Some individuals in various forums have made the claim that LXDE is more “modular”, and therefore easier to develop for than XFCE. Others still have pointed out that MATE brings with it all that was great about the GNOME 2 desktop, completely discounting the fact that MATE isn’t about being lightweight, rather, it simply provides a menu drive desktop for GNOME 2 fans.
At the end of the day, there is no one desktop that is “better” than the other, only those which folks prefer over others. For myself, I’d be inclined to go with MATE as my second desktop choice for a shared computer. MATE’s menu driven, yet doesn’t feel quite so basic as LXDE.
With regard to speed, Openbox (within a predetermined desktop environment) is the speediest GUI-centric desktop experience in my opinion. Lightning fast, easy enough to use and it’ll work on practically anything resource wise.
If there is one constant in the universe, it’s that tweaking XFCE is a blast. The best part is, tweaking XFCE is just difficult enough that outside of wallpaper changes, others in your household aren’t too likely to make any drastic changes without your helping hand. Because there are no tweak tools, fully installing new themes isn’t as simple as it might be with say, KDE.
Personally, I feel this is a good thing because it means I get to pick a them and it sticks.
Expanding on setting the tone of which theme we use, I’ve found the best approach to theming with XFCE when multiple users are concerned is to have one main family account. Then have another account that is for my own use personally.
This means using the ~/.themes approach for each user specifically. The advantage of using the ~/.themes approach is that new users will be able to use a default layout, while myself and the rest of the family can keep with the themes I’ve made available.

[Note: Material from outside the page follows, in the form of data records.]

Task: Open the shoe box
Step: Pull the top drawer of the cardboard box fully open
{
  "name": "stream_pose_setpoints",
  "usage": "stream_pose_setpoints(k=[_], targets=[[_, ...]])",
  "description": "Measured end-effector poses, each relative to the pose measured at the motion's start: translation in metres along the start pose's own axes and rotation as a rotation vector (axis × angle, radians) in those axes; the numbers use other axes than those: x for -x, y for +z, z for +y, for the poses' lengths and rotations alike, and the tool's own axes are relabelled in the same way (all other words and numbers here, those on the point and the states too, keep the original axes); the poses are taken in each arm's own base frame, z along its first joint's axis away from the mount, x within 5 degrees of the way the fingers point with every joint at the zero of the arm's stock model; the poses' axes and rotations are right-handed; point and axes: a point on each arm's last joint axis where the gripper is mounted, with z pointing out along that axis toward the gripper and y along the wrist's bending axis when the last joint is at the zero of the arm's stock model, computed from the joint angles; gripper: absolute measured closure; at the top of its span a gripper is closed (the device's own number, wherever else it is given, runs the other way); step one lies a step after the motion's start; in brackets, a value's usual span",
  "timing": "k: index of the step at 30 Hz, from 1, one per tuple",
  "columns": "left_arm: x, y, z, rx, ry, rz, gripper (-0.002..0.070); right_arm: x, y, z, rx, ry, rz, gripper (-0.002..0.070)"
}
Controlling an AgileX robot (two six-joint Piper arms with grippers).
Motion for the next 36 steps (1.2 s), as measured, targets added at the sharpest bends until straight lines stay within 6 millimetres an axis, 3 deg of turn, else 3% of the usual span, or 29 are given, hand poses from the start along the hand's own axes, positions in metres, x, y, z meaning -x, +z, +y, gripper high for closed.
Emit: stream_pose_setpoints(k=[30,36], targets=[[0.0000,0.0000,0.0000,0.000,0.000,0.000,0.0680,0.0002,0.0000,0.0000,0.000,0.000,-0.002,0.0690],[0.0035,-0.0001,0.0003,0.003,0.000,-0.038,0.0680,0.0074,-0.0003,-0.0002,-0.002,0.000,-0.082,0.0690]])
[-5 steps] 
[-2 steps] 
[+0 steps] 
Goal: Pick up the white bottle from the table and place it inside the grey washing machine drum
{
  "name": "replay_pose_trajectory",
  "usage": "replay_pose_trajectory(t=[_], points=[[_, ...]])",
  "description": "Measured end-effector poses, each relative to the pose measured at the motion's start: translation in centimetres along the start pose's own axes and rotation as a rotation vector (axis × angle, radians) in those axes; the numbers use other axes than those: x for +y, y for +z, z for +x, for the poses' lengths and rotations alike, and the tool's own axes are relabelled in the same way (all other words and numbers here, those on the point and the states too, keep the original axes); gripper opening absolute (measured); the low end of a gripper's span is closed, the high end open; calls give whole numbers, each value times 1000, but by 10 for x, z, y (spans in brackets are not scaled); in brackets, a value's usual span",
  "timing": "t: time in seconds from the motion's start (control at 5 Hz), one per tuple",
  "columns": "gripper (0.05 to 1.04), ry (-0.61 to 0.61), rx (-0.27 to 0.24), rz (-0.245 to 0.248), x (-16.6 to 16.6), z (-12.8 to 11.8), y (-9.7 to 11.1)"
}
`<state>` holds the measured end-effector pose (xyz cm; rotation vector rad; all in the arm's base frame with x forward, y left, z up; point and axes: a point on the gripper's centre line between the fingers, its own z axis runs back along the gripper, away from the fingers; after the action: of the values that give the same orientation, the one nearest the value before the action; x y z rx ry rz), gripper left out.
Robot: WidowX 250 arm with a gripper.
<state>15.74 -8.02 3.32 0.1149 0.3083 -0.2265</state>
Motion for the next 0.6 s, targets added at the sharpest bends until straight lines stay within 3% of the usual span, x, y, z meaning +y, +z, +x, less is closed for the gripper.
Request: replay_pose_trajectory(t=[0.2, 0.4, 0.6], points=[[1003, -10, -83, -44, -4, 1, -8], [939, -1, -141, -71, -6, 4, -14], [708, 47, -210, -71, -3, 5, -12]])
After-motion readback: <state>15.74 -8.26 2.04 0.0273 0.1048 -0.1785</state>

Obviously on other PCs that are being used by my family, this is a moot issue. They can theme their own machines any way they wish. But for a shared computer used for gaming, media and so on, I’d rather keep the themes simple.
XFCE is easy to repair
I don’t care who you are, sometimes things on the Linux desktop just break. Sometimes it’s a bug, other times it’s another user who hopped onto the machine and goofed things up. The nice thing about using XFCE is that most visual items are dead simple to fix.
Accidentally lost the launch menu? Simply re-add it with a few simple mouse clicks. Perhaps an entire panel is missing for some reason? After verifying it’s not hidden, you can just create a new one.

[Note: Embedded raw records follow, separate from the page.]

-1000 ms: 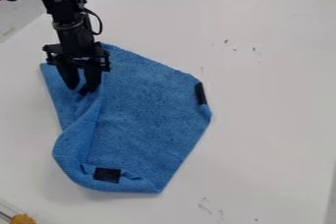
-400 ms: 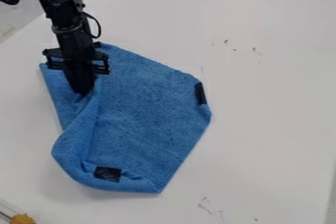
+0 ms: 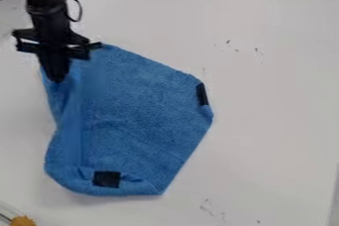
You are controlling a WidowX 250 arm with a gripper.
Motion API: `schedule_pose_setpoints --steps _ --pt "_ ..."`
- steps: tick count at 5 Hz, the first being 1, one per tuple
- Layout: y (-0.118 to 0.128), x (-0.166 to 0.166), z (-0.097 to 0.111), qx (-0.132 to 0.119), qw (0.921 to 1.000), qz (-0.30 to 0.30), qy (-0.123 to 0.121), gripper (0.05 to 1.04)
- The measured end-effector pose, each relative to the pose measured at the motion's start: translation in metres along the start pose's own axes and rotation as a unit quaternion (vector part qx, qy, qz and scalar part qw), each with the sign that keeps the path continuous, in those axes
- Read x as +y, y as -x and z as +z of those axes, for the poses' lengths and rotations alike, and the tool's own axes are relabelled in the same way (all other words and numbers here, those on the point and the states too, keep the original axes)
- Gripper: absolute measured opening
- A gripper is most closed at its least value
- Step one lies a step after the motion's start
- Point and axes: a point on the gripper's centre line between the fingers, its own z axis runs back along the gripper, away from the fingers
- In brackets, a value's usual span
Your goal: Unfold the cloth from right to left
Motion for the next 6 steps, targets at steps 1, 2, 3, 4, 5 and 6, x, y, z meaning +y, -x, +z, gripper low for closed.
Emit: schedule_pose_setpoints --steps 1,2,3,4,5,6 --pt "0.033 0.043 -0.002 -0.009 0.9965 0.083 0.005 0.058" --pt "0.056 0.065 -0.018 -0.011 0.9914 0.127 0.029 0.058" --pt "0.076 0.078 -0.046 0.026 0.9864 0.15 0.061 0.058" --pt "0.083 0.081 -0.056 0.036 0.9844 0.156 0.073 0.081" --pt "0.086 0.081 -0.058 0.047 0.9847 0.15 0.076 0.24" --pt "0.089 0.083 -0.054 0.063 0.9844 0.158 0.045 0.509"
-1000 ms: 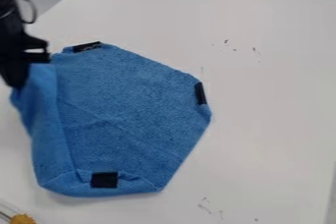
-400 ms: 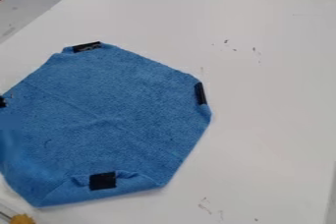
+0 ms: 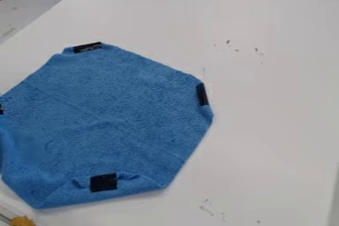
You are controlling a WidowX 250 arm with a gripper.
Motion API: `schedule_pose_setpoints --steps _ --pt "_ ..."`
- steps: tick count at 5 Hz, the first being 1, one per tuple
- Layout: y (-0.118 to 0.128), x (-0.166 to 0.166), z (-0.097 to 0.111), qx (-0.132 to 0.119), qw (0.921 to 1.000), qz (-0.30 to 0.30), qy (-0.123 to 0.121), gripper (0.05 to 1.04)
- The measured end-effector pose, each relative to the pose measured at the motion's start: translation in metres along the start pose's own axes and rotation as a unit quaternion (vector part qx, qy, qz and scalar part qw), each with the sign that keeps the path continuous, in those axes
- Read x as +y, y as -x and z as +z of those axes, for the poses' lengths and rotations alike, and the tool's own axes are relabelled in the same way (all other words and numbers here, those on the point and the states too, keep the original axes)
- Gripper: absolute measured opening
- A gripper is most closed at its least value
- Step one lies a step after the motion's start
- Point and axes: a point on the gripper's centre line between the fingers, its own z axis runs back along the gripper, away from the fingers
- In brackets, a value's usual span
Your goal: Unfold the cloth from right to left
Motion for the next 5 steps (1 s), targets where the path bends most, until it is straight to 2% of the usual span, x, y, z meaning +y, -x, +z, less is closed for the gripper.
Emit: schedule_pose_setpoints --steps 1,2,3,4,5 --pt "0.008 0.003 0.013 -0.009 0.9986 0.013 -0.05 0.82" --pt "0.013 0.005 0.017 -0.019 0.9976 0.02 -0.063 1.007" --pt "0.007 -0.003 0.028 -0.04 0.9969 -0.004 -0.067 1.005" --pt "0.0 -0.017 0.034 -0.062 0.9946 -0.061 -0.058 0.999" --pt "-0.001 -0.032 0.034 -0.059 0.9879 -0.137 -0.042 0.999"
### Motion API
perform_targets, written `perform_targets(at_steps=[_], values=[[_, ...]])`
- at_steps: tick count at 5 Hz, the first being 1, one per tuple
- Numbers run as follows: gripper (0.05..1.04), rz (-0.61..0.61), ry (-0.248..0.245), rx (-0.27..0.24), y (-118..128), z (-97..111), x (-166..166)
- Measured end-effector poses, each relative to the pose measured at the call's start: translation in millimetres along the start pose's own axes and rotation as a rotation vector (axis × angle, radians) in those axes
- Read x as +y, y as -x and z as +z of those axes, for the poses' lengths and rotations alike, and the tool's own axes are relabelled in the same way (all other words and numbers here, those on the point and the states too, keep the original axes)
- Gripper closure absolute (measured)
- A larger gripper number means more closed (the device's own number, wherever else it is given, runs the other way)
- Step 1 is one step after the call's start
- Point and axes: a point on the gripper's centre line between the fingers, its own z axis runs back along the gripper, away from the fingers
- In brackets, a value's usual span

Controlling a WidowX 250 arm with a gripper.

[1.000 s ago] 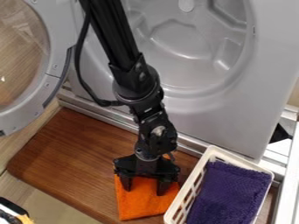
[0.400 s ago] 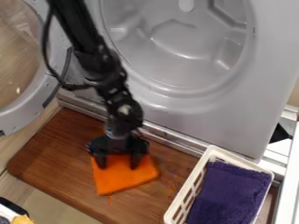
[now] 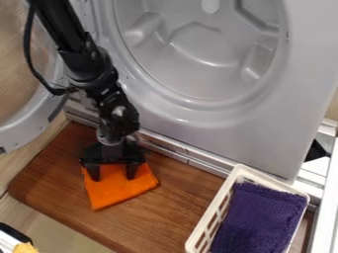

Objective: Move the orange cloth to the left side of the table

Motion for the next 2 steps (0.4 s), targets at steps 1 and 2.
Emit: perform_targets(at_steps=[1,2], values=[[0.085,-0.003,-0.006,-0.001,-1.5,-0.6,3.8],[0.082,-0.025,-0.021,0.020,5.8,6.6,9.0]])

Also after spending time with GNOME, I’ve found that I don’t see the applet breakage with XFCE like I’ve seen with GNOME extensions. Granted, most of the time any perceived breakage is fixed soon enough, but with XFCE panel applets, everything just works – period. No surprises!
After discovering an interesting memory leak with GNOME’s system monitor extension, I’m just glad I don’t seem to have these issues with my XFCE applets. I suppose it’s due to their simpler nature.

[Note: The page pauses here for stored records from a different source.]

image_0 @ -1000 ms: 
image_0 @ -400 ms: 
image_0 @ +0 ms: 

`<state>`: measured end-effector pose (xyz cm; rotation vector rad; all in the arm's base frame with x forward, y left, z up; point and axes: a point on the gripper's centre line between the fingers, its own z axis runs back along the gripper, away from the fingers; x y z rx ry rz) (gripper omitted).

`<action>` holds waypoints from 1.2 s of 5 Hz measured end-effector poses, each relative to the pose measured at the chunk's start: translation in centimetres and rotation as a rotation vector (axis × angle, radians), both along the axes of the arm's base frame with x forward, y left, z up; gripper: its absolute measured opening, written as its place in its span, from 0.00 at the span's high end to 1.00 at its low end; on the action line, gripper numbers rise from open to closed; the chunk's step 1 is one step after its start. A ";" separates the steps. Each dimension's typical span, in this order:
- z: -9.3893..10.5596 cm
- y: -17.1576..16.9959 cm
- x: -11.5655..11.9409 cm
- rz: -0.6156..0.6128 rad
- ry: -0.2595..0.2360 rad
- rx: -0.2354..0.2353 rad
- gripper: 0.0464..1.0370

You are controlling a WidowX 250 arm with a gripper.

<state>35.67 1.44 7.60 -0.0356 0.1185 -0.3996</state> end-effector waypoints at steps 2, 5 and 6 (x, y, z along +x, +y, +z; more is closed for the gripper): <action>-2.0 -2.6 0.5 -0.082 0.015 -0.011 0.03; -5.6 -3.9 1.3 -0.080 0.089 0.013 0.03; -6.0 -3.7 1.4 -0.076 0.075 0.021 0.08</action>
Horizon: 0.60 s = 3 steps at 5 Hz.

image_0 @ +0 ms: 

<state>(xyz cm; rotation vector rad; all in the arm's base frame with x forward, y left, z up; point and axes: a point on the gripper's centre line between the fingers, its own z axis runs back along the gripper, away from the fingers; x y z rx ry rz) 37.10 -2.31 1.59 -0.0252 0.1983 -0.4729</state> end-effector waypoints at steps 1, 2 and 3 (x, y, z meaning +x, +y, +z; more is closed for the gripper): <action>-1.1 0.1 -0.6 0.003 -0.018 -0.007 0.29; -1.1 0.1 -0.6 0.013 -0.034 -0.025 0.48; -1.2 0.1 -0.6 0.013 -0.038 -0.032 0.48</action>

Sticking to the KISS principle
As I bring this article to a close, the main thing I’d like to get across here is this: XFCE keeps it simple. XFCE remains rock solid, dependable and maintains the logic that most people still look for in a menu driven experience. I also happen to think that XFCE provides a solid balance between desktop environment speed and general usability.
The point is this – park any basic Windows users in front of XFCE and in minutes, they’ll find their way around. I don’t have the same confidence with GNOME and KDE in this area. GNOME 3 is completely foreign to most people whereas KDE starts off familiar, only to offer menus on top of menus which may overwhelm some newer users (my opinion).
Do you think I’m wrong? Perhaps instead, you have a compelling argument for why (insert desktop environment here) is more compelling for users of all types? Hit the Comments section and sound off.
Personally, I think most folks will be hard pressed to get me believing that XFCE isn’t the best out there. With a little work, XFCE can be made to look amazing. Plus it runs great on lower spec PCs, because let’s face it, being able to run Linux on an older PC is always awesome.